By adding a new flag, with new escaping rules, you're adding another bit of context to front load before writing or decoding any character class (I didn't check, but I suppose that the spec implements it as another grammar parameter, reflecting the mental model situation). The number of things we can hold in our heads is limited, and by adding yet another flag, you're making it harder to parse every character class, reducing the pool of people who will be able to work with RegExp (or feel comfortable doing so).
This is what I meant by increasing the cyclomatic complexity of RegExps. You're adding a boolean condition at the root of the tree.
Even if the recommendation once sets are out is not to use u
the mode, there will be legacy regexps hanging around.
\Op{...}
(or \Op[...]
) on the other hand is more limited in scope. You only have to take special rules into account within the braces, regardless of the flags. No spooky action at a distance.
TC members have cognitive abilities that are in the top 0.1% if not higher, and may not realize the impact of their decisions for common devs.
One thing that makes me question how the committee takes cognitive burden into account is a recent change to the spec, where the U
paramter of the RegExp grammar was renamed UnicodeMode
. I've been scouring the spec a few weeks ago while working on compose-regexp
. I was sick with flu-like symptoms, rediscovering the grammar. That change basically made it unreadable to me at the time. nicodeMode
is pure visual noise. You have to alternate between attentively reading the symbol names that you want to memorize and inhibiting your Wernike area when your eyes arrive on the parameters (once you've figured out that it is noise), in order not to push out useful info. It also dwarfs the +~?
operators. When you try to figure out what the N
parameter is for, this isn't fun.
Today, as I'm now more familiar with the spec and in better health, it doesn't bother me. But at the time, in the state I was in, I ended up using the 2021 version on which I had initially stumbled while searching for the spec. That I could read. It would be useful to spell out the parameters in full at the top of each grammars, but in the BNFs, short params are much better (for the same reason Math papers use one letter names for abstract concerns, or why we use i
and j
as indices when iterating, engaging the language areas needlessly is mentally taxing).

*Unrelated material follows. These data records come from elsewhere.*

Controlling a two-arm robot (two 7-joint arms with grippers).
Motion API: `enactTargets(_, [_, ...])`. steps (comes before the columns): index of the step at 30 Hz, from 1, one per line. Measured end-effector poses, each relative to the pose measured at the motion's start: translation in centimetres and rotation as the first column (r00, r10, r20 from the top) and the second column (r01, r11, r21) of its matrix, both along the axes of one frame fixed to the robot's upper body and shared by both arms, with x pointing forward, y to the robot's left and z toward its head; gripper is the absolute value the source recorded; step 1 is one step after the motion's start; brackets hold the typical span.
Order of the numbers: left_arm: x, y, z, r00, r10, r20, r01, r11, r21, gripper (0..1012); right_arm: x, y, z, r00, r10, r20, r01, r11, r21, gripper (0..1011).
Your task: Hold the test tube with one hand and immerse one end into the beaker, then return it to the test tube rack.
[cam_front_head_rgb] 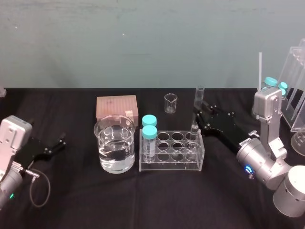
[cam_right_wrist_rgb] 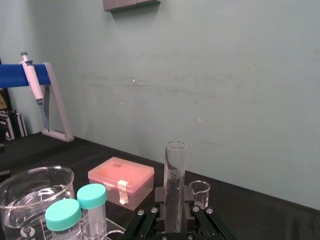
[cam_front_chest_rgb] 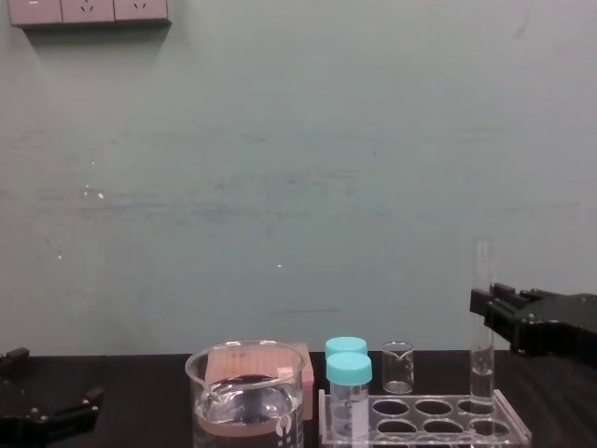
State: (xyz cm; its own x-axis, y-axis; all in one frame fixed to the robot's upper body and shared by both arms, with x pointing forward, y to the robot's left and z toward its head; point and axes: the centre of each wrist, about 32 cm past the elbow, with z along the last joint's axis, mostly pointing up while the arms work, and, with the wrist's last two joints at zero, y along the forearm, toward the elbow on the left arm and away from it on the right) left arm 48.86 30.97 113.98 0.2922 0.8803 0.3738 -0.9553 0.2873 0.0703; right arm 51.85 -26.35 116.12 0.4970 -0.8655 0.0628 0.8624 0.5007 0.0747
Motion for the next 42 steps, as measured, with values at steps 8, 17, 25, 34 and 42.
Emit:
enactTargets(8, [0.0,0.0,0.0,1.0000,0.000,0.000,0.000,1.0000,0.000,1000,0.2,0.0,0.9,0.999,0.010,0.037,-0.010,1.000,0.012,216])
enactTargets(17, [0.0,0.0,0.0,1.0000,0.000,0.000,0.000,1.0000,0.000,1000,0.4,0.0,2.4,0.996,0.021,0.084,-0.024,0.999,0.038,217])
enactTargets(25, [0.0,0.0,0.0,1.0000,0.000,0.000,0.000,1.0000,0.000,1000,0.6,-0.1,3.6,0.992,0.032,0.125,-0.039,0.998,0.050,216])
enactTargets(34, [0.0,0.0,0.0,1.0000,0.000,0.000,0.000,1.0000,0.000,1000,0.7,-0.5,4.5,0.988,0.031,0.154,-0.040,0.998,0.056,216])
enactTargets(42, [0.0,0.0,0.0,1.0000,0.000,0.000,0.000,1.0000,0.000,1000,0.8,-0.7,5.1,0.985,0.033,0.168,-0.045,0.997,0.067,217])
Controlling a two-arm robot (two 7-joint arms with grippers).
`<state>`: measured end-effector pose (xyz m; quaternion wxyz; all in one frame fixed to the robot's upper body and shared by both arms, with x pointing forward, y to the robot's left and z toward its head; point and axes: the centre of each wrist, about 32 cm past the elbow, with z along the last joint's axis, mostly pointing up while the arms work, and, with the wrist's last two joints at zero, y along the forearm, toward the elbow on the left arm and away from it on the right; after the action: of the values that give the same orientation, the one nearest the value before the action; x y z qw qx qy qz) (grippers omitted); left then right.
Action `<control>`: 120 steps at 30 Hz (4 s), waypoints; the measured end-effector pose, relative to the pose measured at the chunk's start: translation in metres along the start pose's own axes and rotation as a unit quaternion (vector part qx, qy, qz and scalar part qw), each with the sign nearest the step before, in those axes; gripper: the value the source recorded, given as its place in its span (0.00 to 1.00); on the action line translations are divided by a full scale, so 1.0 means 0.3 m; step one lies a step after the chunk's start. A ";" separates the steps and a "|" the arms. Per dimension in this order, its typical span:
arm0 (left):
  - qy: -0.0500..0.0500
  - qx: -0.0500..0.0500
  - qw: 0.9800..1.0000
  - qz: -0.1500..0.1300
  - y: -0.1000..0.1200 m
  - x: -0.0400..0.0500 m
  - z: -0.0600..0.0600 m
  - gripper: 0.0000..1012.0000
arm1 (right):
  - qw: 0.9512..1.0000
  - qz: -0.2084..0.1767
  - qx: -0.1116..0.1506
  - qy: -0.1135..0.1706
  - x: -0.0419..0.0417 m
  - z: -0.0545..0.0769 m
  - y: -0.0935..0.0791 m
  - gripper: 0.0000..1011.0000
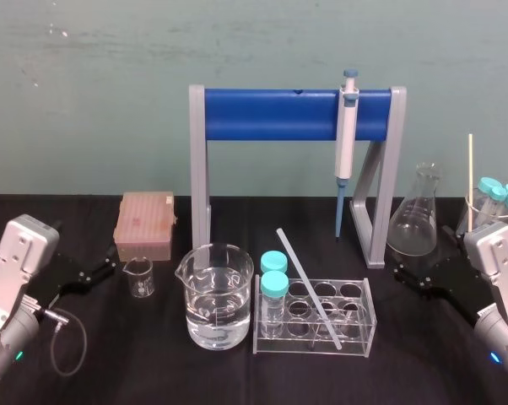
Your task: Pick up the stirring rod with one hand, then place it down.
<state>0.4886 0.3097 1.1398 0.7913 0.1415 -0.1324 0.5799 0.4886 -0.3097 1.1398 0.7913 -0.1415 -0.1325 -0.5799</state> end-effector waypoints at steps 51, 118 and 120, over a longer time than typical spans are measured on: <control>0.000 0.000 1.000 0.000 0.000 0.000 0.000 0.99 | 1.000 0.000 0.000 0.000 0.000 0.000 0.000 0.99; 0.000 0.000 1.000 0.000 0.000 0.000 0.000 0.99 | 0.938 0.325 0.014 0.122 -0.018 0.232 0.209 0.99; 0.000 0.000 1.000 0.000 0.000 0.000 0.000 0.99 | 0.937 0.326 0.014 0.124 -0.023 0.232 0.218 0.99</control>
<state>0.4886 0.3097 1.1398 0.7913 0.1415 -0.1325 0.5800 0.5460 -0.2585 1.1971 0.9489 -0.0932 0.0120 -0.3014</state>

At last, the fact that the Unicode consortium recommends [[]]
doesn't mean we must follow them. JS RegExps in u mode already diverge quite a bit from the TR18.
Aside, I would love to have statistics on RegExp reading and writing proficiency, and on user sentiment about using RegExps (especially modifying existing ones).
I'm pretty sure that most dev understand only a subset of the common syntax and semantics (ignoring obscure annex B tidbits), and that the subset they can write is even smaller. Complex RegExps are rarely written, and when they are it is mostly, as you described, a brute-force, trial and error process until the thing works, and they hope they never have to touch them again, because they're a pain to debug.
I'd be curious to know how many people on the committee can describe the backtracking algorithm in detail (I won't fault anyone, I can't). I'd bet that 99+% of devs are in that situation.
The lack of RegExp knowledge among devs is actually a running joke in programming culture, from this to this...
Aside 2: I opened the VsCode issues above while writing this, and in the mean time, I learned that the RegExp tooling is sub-par because they don't have a proper RegExp tokenizer... Truth be told, writing a JS RegExp parser from scratch is not fun. One has to mentally patch the grammar with the Annex B on the fly... I'm working on a set of tokenizers (+U
, ~U~N
, ~U+N
, char classes) based on the spec, hopefully it will prove useful.